Ricordarono prima insieme tutti i passi che gli avevano insegnato mesi prima esperti aereospaziali, ma erano così volenterosi di uscire che riepilogarono tutte le mosse in pochissimi minuti.
Ognuno attaccò la sua tuta ad una corda estremamente leggera (ma indistruttibile) alla navetta, con tanto di passaggio di tubi per ossigendo e acqua.
Il primo ad uscire fu Dave, seguito da Taylor e poi da Chris e Nate.
Lo spettacolo fu eccezionale e strabiliante … meraviglioso!
One of these daysthe ground will drop out from beneath your feet” affermò Dave completamente preso dalla visione dello spazio aperto.
One of these daysthe clocks will stop … and time won’t mean a thing” si ricordò … fissò la navicella, fissò la luna e poi si voltò verso la terra.
Non aveva più senso la concezione di vita lì per lui, non c’erano più pregiudizi e intolleranza per Dave, c’era solo un mondo fermo in un punto e un altro infinito mondo fermo in un’altra direzione.
Uno di questi giorni il tuo cuore si fermerà ma ricorderai per sempre questi momenti” si ripetè Dave e sorrise, poichè non aveva più paura della morte adesso, non sentiva più il concetto di morte lassù.
Si sentiva solo una particella piccolissima di universo, capace di esistere e di capire.
L’emozione colpì anche Taylor che rimase a bocca aperta per circa un quarto d’ora.
I suoi capelli biondi incerottati in quel casco sembravano riposti in scatolette da tonno, lui si era messo una bandana rossa per assorbire il sudore che pativa un po’ per il caldo, un po’ per l’eccitazione.
A Taylor il mondo parve rareffato … sì … rarefatto in se stesso, fermo, statico, evanescente.
Si fissò le mani e i piedi e gli sembrarono leggerissimi come piumini.
La luna assomigliava a della carta carbone, il solco di essa era simile alla superficie di una corteggia d’albero, frastagliato e “rugoso”.
Il cielo non esista più in quel frangente, era tutto spazio indefinito, indistinto, immenso, senza fine … “everlong …” disse Taylor.
Lo ripetè Dave un secondo più tardi, convinto che le immagini che stava vivendo non se le sarebbe mai più dimenticate.
 

Fu allora che lo videro … sembrava una massa informe di materia, un insieme  di particelle sparse di colore nero, però scintillante.
Dave sgranò gli occhi, gli parve di assistere alla visione di un uomo vagante per lo spazio aperto.
Lo stesso pensiero soletticò la mente di Taylor e degli stessi Nate e Chris, quell’ombra aveva decisamente la forma di un uomo.
Dave sentì l’impulso di tornare nella navicella, un po’ spaventato da quell’ombra ma anche incuriosito.
I movimenti di quella “cosa” erano lenti e incessanti, andavano quasi a tempo … “Sì!

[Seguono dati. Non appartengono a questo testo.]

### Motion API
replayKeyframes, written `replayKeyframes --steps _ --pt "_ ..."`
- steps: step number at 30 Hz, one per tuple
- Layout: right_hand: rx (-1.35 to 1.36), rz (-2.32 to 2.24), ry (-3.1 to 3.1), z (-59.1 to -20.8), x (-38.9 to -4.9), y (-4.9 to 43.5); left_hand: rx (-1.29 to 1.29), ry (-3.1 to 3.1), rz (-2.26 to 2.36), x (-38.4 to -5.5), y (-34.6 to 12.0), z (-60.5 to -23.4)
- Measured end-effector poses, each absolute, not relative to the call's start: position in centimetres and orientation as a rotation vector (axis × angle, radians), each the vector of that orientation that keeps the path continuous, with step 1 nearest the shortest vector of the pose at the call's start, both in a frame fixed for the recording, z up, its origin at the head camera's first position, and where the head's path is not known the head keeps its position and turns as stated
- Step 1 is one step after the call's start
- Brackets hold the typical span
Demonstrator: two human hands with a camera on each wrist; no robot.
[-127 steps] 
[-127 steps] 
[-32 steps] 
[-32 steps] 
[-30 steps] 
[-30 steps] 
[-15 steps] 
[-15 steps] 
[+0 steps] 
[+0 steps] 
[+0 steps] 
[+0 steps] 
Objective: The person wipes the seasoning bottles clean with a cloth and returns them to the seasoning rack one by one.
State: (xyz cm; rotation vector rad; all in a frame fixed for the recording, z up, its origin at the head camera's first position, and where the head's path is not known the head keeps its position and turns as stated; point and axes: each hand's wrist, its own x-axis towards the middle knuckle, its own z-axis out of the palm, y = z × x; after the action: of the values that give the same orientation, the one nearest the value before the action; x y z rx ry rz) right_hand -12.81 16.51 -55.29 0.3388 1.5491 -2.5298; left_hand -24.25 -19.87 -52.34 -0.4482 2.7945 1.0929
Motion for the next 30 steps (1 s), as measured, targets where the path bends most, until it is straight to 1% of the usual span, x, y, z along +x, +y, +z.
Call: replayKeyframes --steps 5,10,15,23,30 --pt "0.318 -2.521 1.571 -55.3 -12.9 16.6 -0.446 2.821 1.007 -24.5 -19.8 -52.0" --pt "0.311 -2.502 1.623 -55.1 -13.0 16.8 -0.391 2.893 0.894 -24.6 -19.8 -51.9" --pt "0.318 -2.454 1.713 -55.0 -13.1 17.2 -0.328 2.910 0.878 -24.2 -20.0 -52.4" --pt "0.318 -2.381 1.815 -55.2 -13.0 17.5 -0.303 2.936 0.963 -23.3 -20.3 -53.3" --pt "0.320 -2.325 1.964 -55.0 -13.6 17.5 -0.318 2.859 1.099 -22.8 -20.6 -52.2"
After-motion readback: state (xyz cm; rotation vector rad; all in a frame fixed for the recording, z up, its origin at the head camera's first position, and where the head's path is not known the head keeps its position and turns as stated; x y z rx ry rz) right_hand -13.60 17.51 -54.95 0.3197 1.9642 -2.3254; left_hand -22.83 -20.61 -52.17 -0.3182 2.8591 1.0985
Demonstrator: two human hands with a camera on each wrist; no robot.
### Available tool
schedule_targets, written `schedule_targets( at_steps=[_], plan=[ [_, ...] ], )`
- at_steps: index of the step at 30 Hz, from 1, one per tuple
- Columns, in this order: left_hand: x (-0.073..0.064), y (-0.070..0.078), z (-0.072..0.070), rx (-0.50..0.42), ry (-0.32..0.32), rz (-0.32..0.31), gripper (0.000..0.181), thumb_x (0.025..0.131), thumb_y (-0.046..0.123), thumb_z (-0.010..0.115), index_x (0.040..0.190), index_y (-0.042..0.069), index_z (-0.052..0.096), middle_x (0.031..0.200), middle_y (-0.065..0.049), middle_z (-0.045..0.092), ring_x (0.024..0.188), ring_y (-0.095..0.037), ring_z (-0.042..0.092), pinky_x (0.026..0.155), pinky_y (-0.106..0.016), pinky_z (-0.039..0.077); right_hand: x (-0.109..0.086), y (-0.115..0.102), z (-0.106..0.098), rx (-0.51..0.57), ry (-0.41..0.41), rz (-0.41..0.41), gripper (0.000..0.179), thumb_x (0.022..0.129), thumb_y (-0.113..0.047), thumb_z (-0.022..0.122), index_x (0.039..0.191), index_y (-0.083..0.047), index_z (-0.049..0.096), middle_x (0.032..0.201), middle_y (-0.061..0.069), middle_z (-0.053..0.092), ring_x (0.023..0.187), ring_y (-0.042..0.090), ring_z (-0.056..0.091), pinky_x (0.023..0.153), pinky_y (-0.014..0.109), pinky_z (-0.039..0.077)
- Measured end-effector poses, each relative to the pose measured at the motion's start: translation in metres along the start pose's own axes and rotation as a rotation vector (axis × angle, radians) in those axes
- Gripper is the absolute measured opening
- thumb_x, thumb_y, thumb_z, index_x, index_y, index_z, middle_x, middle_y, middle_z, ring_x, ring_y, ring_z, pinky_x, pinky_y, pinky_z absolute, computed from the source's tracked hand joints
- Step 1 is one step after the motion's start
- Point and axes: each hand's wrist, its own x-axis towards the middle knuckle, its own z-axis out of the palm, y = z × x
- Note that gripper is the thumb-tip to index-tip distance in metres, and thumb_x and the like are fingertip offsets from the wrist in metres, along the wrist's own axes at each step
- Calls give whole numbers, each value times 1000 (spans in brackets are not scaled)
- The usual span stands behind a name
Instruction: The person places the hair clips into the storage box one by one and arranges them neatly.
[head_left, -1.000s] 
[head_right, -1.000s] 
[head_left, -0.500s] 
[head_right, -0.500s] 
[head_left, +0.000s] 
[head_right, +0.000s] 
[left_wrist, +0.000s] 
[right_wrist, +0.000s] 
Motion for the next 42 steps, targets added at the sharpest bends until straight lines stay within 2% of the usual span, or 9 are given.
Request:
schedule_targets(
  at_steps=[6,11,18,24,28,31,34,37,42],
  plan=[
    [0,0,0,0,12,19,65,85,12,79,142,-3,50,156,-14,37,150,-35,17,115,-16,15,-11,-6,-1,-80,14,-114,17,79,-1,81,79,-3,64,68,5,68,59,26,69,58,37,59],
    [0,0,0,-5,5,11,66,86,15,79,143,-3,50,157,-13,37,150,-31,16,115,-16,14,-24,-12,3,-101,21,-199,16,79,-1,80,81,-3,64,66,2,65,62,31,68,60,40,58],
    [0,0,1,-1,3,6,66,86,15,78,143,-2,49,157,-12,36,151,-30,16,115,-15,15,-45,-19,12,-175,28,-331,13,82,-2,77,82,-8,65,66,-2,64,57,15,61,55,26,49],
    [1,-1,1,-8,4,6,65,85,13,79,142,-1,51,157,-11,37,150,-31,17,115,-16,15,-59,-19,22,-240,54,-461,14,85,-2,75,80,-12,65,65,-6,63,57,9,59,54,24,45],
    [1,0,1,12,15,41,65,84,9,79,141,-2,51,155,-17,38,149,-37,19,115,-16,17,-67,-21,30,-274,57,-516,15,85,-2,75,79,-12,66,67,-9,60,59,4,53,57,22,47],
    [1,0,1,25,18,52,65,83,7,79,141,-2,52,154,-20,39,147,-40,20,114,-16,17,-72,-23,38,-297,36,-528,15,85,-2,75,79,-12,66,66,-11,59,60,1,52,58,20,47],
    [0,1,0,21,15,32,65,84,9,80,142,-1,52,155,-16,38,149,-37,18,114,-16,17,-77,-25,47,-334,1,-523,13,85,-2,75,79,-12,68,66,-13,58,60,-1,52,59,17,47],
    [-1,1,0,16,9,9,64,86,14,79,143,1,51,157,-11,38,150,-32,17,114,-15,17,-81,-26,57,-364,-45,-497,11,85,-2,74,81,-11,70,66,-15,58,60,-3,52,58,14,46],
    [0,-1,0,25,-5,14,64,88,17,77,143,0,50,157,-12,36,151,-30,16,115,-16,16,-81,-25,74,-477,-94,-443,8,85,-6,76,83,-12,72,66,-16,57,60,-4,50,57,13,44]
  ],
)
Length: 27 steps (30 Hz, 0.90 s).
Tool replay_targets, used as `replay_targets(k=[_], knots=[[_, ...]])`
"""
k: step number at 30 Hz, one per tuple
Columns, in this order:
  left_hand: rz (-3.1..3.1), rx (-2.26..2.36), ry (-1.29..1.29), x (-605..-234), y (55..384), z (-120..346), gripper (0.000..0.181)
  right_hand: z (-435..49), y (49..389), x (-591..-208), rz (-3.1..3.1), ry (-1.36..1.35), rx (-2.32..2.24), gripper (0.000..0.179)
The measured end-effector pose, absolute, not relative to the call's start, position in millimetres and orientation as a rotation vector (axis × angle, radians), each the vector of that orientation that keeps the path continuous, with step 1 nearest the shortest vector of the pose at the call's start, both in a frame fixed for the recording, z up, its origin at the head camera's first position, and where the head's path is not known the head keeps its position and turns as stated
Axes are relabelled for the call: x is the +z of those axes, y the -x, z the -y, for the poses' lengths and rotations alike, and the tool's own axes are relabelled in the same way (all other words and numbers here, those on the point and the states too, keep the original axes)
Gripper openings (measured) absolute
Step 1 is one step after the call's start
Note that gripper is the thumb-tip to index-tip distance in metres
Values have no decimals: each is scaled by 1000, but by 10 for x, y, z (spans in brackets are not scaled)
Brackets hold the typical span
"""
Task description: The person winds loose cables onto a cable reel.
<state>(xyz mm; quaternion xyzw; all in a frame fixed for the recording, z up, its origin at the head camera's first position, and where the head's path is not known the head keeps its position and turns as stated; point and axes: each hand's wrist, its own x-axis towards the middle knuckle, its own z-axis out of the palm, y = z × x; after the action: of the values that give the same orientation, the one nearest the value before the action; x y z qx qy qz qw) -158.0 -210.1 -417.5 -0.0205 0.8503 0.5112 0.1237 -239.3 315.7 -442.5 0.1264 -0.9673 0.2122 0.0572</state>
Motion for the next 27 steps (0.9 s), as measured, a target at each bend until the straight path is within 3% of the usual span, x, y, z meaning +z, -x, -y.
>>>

Sembra che vadano a tempo di musica!” pensò Taylor.
La musica…  lo spazio con la sua pochezza d’anima potrebbe far pensare all’assenza totale di ritmo e musica, in realtà Dave percepì benissimo il “suono” del vuoto, il rumore che emetteva la luce della luna con l’incontro dell’atmosfera terrestre.
Sentiva il ritmo, gli sembrarono note … gli parevano ineccepibilmente delle note …
Dave avrebbe potuto benissimo riscriverle su uno spartito, che però non avrebbe reso l’idea di quel momento.
L’ombra galleggiava intorno alle stelle, roteava su se stessa sempre ad un certo ritmo e sembrava ogni tanto fissare Dave.
Taylor era completamente preso dal ritmo a cui aggiunse nella sua testa una parte precisa di batteria, in quel momento avrebbe voluto suonare, più di ogni altra cosa.
Il battito calzante rimase costante per tutto il tempo, Dave era attratto sempre di più da quella strana ombra umana.
Sembra un uomo vestito di nero che galleggia nell’universo portandosi dietro una melodia” considerò Taylor.
In quel preciso istante a Dave venne un’istinto incontrollabile di salutare, o almeno, tentare un contatto con quella strana zona buia rilucente.
Fece un cenno con la mano ma non ottenne nessuna risposta.
Anzi, l’ombra sembrò girarsi dalla parte opposta e poi volteggiare in un crescendo di ritmo.
All’improvviso, si fermò il ritmo e quella cosa si appianò in aria … per un momento i ragazzi rimasero fermi immobili a fissarla.
Tutto ad un tratto il ritmo riprese e quell’ombra si trasformò in una stella lucente che esplose portandosi dietro dei brillantini luccicanti.
La luce partì per la terra ed arrivò fino all’oceano per poi entrare nell’atmosfera.
In meno di un minuto non c’era più traccia di lei.
Era vita, era vita quella” affermò Dave.
 

Tutto bene ragazzi, come va lassù?” gracchiò la radio di bordo.
Nate rispose che andava tutto a gonfie vele e che si apprestavano a tornare sulla terra.
Erano già rientrati da un po’ di ore, si erano appena ripresi dal misterioso avvistamento dell’ombra.
I Foo Fighters non parlarono mai in pubblico dell’accaduto e nemmeno tra di loro da quel momento.
Ognuno la pensò a suo modo e Chris ad un certo punto smise anche di ricordarselo e se lo dimenticò negli anni a venire.
Dave era partito con la volontà di andare sulla luna e in quel momento un po’ di scordò dello scopo che si era prefissato.
Gli pareva di aver assistito già a molto, forse troppo e tanto in un colpo solo per assimilare tutto.
Partirono per il ritorno a casa, un ritorno che gli avrebbe accolti da eroi, le rockstar dello spazio, sarebbero divenuti più famosi di Armstrong.
A Dave questo non importava minimantente, non gli importò mai del successo che aveva o avrebbe avuto, gli importava solo dell’arte.
Si rimisero composti e cominciarono a preparare il programma che gli avrebbe rincodotti verso la terra.
Dave fissò l’orologio … guardò attentamente il tempo … lo guardò meticolosamente.
Quando Dave staccò gli occhi dalla lancetta dei minuti dell'orologio di bordo e guardò fuori dal finestrino, allora capì.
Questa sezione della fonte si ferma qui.